— Your assignment —
Only one stretch of the data is wanted: the line containing "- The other", the line containing "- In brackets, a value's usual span", and every line between them, copied exactly.

— Dataset records —
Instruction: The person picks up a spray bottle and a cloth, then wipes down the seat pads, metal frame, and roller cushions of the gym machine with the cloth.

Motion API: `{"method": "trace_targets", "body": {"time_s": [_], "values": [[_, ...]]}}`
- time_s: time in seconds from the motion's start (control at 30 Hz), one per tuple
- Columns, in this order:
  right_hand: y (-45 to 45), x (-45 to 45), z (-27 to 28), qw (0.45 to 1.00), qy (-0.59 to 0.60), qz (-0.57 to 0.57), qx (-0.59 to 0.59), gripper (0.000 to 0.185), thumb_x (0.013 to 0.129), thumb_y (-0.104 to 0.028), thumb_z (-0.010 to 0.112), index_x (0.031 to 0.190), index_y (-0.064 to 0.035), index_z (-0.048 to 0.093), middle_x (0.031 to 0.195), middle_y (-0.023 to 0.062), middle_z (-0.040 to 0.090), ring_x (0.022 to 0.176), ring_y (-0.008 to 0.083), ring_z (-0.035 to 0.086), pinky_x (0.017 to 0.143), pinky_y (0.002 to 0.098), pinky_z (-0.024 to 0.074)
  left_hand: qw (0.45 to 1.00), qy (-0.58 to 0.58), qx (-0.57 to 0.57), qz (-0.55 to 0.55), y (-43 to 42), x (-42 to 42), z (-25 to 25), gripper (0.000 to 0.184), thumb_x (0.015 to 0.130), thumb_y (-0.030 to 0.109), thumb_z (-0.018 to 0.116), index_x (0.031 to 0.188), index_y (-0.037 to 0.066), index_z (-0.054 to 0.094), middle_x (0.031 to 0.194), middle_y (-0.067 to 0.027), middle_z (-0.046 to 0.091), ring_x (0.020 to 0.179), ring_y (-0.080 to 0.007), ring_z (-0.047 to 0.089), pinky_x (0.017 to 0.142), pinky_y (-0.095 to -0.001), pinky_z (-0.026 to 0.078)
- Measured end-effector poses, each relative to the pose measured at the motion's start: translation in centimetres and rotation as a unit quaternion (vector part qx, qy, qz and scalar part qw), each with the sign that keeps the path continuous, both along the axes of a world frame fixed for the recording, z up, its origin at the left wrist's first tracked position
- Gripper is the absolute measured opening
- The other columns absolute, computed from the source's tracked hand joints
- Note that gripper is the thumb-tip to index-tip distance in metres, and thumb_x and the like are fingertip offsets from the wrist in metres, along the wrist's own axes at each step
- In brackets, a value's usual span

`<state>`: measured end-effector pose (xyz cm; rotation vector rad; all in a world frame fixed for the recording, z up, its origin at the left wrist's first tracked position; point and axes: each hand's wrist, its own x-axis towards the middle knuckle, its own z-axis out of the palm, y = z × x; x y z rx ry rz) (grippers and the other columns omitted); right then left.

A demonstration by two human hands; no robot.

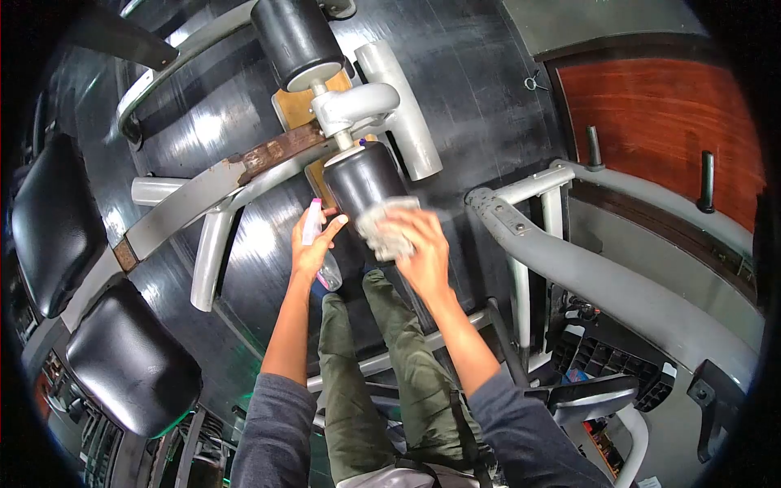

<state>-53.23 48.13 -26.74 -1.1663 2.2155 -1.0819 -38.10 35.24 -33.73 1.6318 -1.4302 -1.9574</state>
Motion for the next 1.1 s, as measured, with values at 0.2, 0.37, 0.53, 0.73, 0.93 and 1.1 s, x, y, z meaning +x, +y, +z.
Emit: {"method": "trace_targets", "body": {"time_s": [0.2, 0.37, 0.53, 0.73, 0.93, 1.1], "values": [[3.8, 1.1, 0.5, 0.997, -0.016, -0.041, 0.057, 0.054, 0.057, 0.013, 0.057, 0.102, -0.0133, 0.071, 0.112, 0.0036, 0.065, 0.104, 0.0289, 0.057, 0.092, 0.0377, 0.0472, 0.999, -0.041, 0.015, 0.014, 1.0, -1.5, 2.3, 0.038, 0.071, 0.029, 0.085, 0.082, 0.007, 0.055, 0.08, -0.0012, 0.055, 0.068, -0.0118, 0.053, 0.056, -0.0266, 0.047], [-4.4, -2.6, -1.7, 0.997, -0.038, -0.063, -0.037, 0.046, 0.062, 0.011, 0.058, 0.102, -0.0087, 0.069, 0.109, 0.0082, 0.066, 0.101, 0.0302, 0.059, 0.09, 0.0371, 0.0473, 0.984, -0.103, -0.143, 0.011, 3.4, -3.2, 1.8, 0.044, 0.069, 0.031, 0.086, 0.085, 0.005, 0.054, 0.081, -0.001, 0.05, 0.068, -0.0122, 0.052, 0.059, -0.0271, 0.046], [-5.8, -4.2, -1.3, 0.995, -0.074, -0.034, -0.051, 0.048, 0.059, 0.01, 0.054, 0.101, -0.0086, 0.069, 0.109, 0.0103, 0.066, 0.104, 0.0316, 0.059, 0.093, 0.0368, 0.0455, 0.997, -0.05, 0.027, 0.057, 2.2, -3.2, 3.3, 0.053, 0.07, 0.032, 0.085, 0.104, 0.002, 0.057, 0.088, -0.0005, 0.053, 0.069, -0.0113, 0.055, 0.055, -0.0243, 0.047], [4.2, 0.8, 1.0, 0.997, -0.064, -0.038, 0.028, 0.052, 0.055, 0.01, 0.056, 0.099, -0.0128, 0.071, 0.108, 0.0057, 0.066, 0.103, 0.029, 0.057, 0.091, 0.0375, 0.0461, 0.997, -0.008, 0.064, -0.036, -0.1, -1.0, 1.5, 0.047, 0.073, 0.031, 0.083, 0.106, 0.006, 0.059, 0.089, 0.0005, 0.056, 0.077, -0.0112, 0.057, 0.056, -0.0258, 0.047], [1.5, 0.6, 0.2, 0.997, -0.021, -0.066, 0.016, 0.052, 0.057, 0.013, 0.062, 0.101, -0.0138, 0.069, 0.107, 0.0026, 0.065, 0.101, 0.0273, 0.056, 0.089, 0.0364, 0.0479, 0.997, 0.005, 0.074, -0.009, 0.5, -0.4, 0.3, 0.057, 0.075, 0.032, 0.081, 0.117, 0.004, 0.056, 0.115, -0.0072, 0.058, 0.07, -0.0099, 0.055, 0.057, -0.0259, 0.048], [-7.0, -2.3, -1.7, 0.996, -0.003, -0.053, -0.066, 0.053, 0.059, 0.012, 0.056, 0.105, -0.0117, 0.069, 0.111, 0.0059, 0.065, 0.105, 0.0283, 0.057, 0.093, 0.0367, 0.046, 0.994, -0.007, 0.1, 0.052, 0.9, 0.0, 0.3, 0.03, 0.081, 0.023, 0.077, 0.094, 0.005, 0.056, 0.125, -0.0116, 0.059, 0.086, -0.0128, 0.061, 0.058, -0.0264, 0.049]]}}
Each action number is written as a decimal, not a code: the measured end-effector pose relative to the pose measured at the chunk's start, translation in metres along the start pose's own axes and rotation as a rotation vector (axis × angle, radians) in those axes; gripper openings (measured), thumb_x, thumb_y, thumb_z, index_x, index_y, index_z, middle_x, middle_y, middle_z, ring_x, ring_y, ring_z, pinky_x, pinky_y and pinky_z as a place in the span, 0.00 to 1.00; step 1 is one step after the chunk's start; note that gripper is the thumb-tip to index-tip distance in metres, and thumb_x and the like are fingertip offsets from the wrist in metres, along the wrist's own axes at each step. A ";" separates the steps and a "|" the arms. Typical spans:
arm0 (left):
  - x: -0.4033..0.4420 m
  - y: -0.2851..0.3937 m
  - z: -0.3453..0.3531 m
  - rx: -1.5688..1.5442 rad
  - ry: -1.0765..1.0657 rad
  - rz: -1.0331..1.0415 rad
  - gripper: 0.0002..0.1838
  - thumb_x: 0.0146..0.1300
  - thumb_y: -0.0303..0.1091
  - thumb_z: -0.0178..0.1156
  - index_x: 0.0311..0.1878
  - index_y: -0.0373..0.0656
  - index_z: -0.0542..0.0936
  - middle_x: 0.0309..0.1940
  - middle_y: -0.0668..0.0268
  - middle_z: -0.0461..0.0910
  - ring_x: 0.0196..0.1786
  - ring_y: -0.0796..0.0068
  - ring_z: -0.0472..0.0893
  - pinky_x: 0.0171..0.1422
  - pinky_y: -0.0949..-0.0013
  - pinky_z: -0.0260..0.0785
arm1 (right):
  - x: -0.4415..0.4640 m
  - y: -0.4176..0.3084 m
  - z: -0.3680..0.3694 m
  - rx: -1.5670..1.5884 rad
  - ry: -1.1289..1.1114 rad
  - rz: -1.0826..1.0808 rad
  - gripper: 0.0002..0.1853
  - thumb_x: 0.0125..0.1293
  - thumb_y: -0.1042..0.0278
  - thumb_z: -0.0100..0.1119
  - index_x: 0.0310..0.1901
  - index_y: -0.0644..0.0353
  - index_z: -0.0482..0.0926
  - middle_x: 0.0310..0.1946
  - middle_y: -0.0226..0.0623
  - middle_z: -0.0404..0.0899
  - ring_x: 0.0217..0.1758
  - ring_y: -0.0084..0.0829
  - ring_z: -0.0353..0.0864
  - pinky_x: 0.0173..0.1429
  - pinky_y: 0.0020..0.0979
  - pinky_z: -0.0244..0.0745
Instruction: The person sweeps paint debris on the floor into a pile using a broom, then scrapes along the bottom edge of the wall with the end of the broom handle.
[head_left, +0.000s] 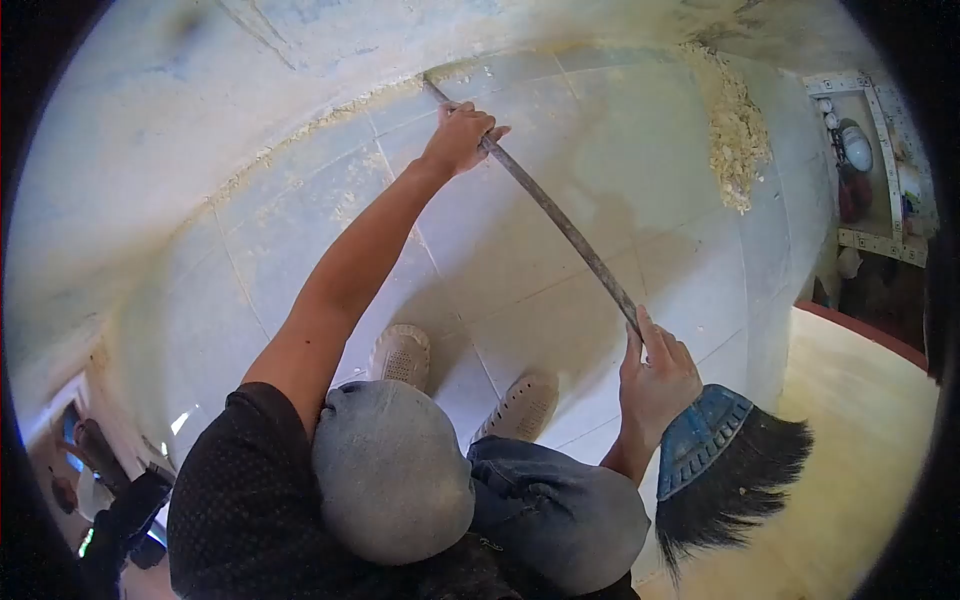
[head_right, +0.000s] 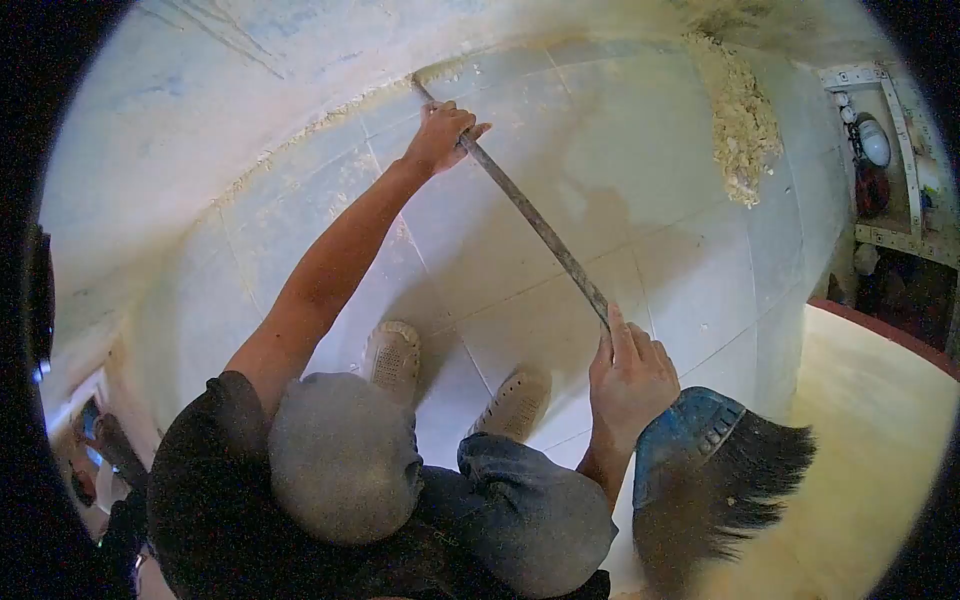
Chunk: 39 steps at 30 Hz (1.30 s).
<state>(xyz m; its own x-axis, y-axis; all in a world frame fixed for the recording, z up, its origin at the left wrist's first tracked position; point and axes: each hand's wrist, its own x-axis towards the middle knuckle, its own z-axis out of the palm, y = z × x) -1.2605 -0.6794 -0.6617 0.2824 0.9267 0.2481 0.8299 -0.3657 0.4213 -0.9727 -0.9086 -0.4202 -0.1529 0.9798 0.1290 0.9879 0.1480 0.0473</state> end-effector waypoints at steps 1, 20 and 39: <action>-0.002 0.001 -0.002 0.008 -0.003 0.004 0.20 0.73 0.48 0.55 0.28 0.45 0.79 0.30 0.63 0.83 0.47 0.61 0.78 0.61 0.49 0.57 | -0.001 0.000 0.001 0.014 -0.012 -0.004 0.13 0.61 0.65 0.70 0.49 0.49 0.87 0.34 0.32 0.87 0.34 0.34 0.85 0.36 0.34 0.79; -0.010 -0.008 0.051 0.131 -0.188 0.182 0.13 0.65 0.48 0.63 0.34 0.49 0.82 0.35 0.69 0.82 0.57 0.63 0.73 0.67 0.47 0.54 | -0.085 0.018 0.169 0.450 -0.231 0.478 0.14 0.63 0.57 0.67 0.39 0.61 0.84 0.33 0.46 0.84 0.38 0.51 0.83 0.44 0.46 0.75; -0.007 0.007 0.036 0.053 -0.306 0.114 0.14 0.59 0.53 0.67 0.31 0.54 0.85 0.32 0.73 0.83 0.55 0.67 0.75 0.74 0.49 0.51 | -0.082 -0.005 0.136 0.684 -0.277 0.321 0.19 0.67 0.67 0.60 0.58 0.63 0.80 0.39 0.60 0.84 0.42 0.56 0.86 0.47 0.44 0.80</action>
<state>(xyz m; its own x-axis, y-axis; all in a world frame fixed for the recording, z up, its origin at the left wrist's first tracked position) -1.2387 -0.6851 -0.6919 0.4994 0.8662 0.0137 0.8064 -0.4706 0.3582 -0.9613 -0.9711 -0.5659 0.0646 0.9730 -0.2217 0.7940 -0.1847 -0.5792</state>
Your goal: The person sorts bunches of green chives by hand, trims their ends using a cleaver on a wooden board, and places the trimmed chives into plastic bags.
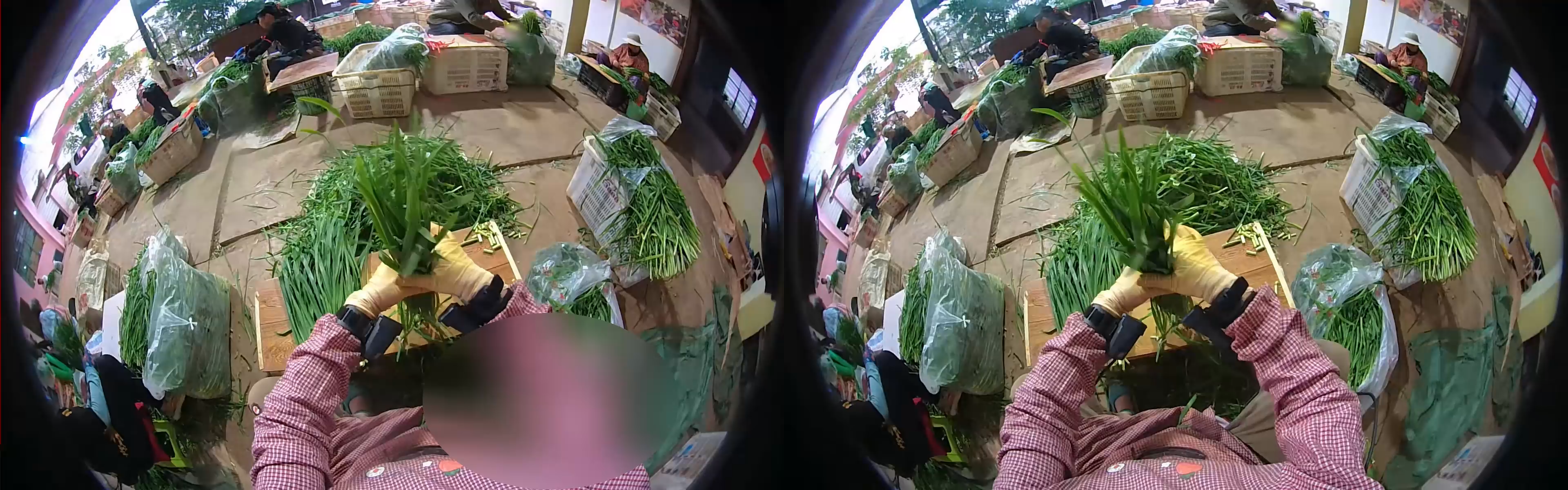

— Output for this exercise —
- The other columns absolute, computed from the source's tracked hand joints
- Note that gripper is the thumb-tip to index-tip distance in metres, and thumb_x and the like are fingertip offsets from the wrist in metres, along the wrist's own axes at each step
- In brackets, a value's usual span

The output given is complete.